> [TASK TO COMPLETE]:
Copy each line of the listing where the word "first" can be found.

> [AVAILABLE DATA]:

<<<<

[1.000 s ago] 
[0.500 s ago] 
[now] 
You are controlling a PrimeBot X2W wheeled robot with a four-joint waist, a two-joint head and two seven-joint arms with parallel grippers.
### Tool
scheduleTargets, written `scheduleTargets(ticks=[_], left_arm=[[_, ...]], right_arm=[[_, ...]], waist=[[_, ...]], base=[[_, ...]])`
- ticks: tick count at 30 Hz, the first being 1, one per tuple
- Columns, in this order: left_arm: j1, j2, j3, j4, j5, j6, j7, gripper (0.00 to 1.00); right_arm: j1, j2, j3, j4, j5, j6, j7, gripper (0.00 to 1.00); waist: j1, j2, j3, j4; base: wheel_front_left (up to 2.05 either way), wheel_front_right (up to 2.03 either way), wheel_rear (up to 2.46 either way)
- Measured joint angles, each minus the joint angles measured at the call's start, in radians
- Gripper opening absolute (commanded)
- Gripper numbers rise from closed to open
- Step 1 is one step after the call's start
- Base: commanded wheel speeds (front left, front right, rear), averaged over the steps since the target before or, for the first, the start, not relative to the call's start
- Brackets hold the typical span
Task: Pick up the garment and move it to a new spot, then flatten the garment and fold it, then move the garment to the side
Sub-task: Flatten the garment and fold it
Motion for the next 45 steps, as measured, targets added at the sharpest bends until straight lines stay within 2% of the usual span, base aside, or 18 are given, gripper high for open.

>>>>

> [ANSWER TO THE PROBLEM]:
- ticks: tick count at 30 Hz, the first being 1, one per tuple
- Base: commanded wheel speeds (front left, front right, rear), averaged over the steps since the target before or, for the first, the start, not relative to the call's start

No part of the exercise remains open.